--- Data records ---
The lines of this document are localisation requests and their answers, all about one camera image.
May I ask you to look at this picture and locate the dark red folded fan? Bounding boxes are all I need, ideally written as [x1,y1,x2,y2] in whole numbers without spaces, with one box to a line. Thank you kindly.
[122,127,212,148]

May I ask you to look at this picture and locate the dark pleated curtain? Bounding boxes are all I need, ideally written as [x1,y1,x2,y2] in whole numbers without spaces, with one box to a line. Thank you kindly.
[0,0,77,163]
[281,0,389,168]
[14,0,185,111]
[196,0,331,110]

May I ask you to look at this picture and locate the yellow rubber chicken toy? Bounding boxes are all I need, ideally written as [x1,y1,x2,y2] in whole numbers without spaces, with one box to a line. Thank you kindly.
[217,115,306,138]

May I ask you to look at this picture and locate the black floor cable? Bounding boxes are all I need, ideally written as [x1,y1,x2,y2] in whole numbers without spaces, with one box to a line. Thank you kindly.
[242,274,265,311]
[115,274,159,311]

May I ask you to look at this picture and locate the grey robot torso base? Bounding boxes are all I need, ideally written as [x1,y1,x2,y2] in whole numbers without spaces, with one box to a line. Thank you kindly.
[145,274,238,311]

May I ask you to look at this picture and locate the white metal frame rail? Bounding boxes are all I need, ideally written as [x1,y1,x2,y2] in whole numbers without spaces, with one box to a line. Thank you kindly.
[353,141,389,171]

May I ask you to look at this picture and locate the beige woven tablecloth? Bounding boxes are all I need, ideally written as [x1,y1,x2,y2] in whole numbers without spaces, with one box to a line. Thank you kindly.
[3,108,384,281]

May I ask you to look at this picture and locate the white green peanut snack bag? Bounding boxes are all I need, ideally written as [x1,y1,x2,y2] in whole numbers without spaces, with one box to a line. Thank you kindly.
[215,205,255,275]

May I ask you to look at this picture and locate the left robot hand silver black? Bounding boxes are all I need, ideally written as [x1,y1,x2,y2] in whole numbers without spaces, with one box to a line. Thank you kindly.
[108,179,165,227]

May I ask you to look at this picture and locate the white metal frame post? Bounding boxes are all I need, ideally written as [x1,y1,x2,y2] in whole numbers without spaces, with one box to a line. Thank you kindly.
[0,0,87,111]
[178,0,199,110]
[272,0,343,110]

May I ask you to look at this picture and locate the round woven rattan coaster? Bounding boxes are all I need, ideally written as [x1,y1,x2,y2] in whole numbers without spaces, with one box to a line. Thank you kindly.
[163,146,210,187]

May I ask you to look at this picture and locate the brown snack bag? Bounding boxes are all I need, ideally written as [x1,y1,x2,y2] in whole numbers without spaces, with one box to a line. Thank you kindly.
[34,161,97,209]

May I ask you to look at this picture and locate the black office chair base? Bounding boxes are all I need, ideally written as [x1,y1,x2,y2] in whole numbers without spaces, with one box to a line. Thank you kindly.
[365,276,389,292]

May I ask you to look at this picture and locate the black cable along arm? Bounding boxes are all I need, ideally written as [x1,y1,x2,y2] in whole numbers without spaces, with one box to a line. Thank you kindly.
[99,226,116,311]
---
Reproduce all the entries verbatim, leaving nothing out.

_Result of the exercise:_
The lines of this document are localisation requests and their answers, all about one camera image.
May I ask you to look at this picture and locate the dark red folded fan? Bounding boxes are all I need, ideally written as [x1,y1,x2,y2] in whole numbers without spaces, with one box to a line. Thank you kindly.
[122,127,212,148]

May I ask you to look at this picture and locate the dark pleated curtain? Bounding boxes are all I need, ideally written as [x1,y1,x2,y2] in whole numbers without spaces, with one box to a line. Thank you kindly.
[0,0,77,163]
[281,0,389,168]
[14,0,185,111]
[196,0,331,110]

May I ask you to look at this picture and locate the yellow rubber chicken toy? Bounding boxes are all I need, ideally written as [x1,y1,x2,y2] in whole numbers without spaces, with one box to a line. Thank you kindly.
[217,115,306,138]

May I ask you to look at this picture and locate the black floor cable? Bounding boxes are all I need, ideally written as [x1,y1,x2,y2] in whole numbers without spaces, with one box to a line. Thank you kindly.
[242,274,265,311]
[115,274,159,311]

May I ask you to look at this picture and locate the grey robot torso base? Bounding boxes are all I need, ideally written as [x1,y1,x2,y2] in whole numbers without spaces, with one box to a line. Thank you kindly.
[145,274,238,311]

May I ask you to look at this picture and locate the white metal frame rail? Bounding boxes are all I need, ideally written as [x1,y1,x2,y2] in whole numbers without spaces, with one box to a line. Thank you kindly.
[353,141,389,171]

May I ask you to look at this picture and locate the beige woven tablecloth? Bounding boxes are all I need, ideally written as [x1,y1,x2,y2] in whole numbers without spaces, with one box to a line. Thank you kindly.
[3,108,384,281]

May I ask you to look at this picture and locate the white green peanut snack bag? Bounding boxes are all I need, ideally written as [x1,y1,x2,y2] in whole numbers without spaces, with one box to a line. Thank you kindly.
[215,205,255,275]

May I ask you to look at this picture and locate the left robot hand silver black? Bounding boxes are all I need, ideally written as [x1,y1,x2,y2] in whole numbers without spaces, with one box to a line. Thank you kindly.
[108,179,165,227]

May I ask you to look at this picture and locate the white metal frame post? Bounding boxes are all I need, ideally written as [x1,y1,x2,y2] in whole numbers without spaces, with one box to a line. Thank you kindly.
[0,0,87,111]
[178,0,199,110]
[272,0,343,110]

May I ask you to look at this picture and locate the round woven rattan coaster? Bounding boxes are all I need, ideally written as [x1,y1,x2,y2] in whole numbers without spaces, with one box to a line. Thank you kindly.
[163,146,210,187]

May I ask you to look at this picture and locate the brown snack bag? Bounding boxes are all I need, ideally written as [x1,y1,x2,y2] in whole numbers without spaces, with one box to a line. Thank you kindly.
[34,161,97,209]

May I ask you to look at this picture and locate the black office chair base? Bounding boxes are all I need, ideally written as [x1,y1,x2,y2] in whole numbers without spaces, with one box to a line. Thank you kindly.
[365,276,389,292]

May I ask you to look at this picture and locate the black cable along arm? Bounding boxes are all I need, ideally written as [x1,y1,x2,y2] in whole numbers without spaces, with one box to a line. Thank you kindly.
[99,226,116,311]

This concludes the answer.